__Required action__. After locating the line containing "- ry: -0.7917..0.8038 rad", restate that line and each one after it exactly, through the last line of the material.

__Provided data__.
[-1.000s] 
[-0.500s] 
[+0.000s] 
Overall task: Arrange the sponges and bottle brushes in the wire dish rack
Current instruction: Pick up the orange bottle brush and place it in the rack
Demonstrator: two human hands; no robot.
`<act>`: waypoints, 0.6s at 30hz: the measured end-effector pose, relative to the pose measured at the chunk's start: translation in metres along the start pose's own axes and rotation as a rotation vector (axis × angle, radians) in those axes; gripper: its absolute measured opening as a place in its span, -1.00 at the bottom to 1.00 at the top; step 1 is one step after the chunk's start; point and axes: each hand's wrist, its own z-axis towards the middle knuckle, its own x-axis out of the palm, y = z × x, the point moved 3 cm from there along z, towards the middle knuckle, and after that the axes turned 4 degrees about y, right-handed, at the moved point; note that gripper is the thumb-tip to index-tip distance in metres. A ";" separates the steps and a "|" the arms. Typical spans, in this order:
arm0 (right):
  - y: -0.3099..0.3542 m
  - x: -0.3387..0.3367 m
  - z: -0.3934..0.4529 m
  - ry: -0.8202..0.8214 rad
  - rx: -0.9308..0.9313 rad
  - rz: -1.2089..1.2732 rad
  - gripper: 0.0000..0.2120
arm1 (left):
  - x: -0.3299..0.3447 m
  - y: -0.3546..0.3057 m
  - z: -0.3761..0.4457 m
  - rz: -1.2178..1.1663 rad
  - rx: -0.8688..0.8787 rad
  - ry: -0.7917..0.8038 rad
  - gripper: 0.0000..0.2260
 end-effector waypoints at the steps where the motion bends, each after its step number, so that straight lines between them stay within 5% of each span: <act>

__Expected output__.
  - ry: -0.7917..0.8038 rad
  - gripper: 0.0000..0.2260
 end-effector waypoints at the steps where the motion bends, each after its step number, so that straight lines between them stay within 5% of each span: <act>

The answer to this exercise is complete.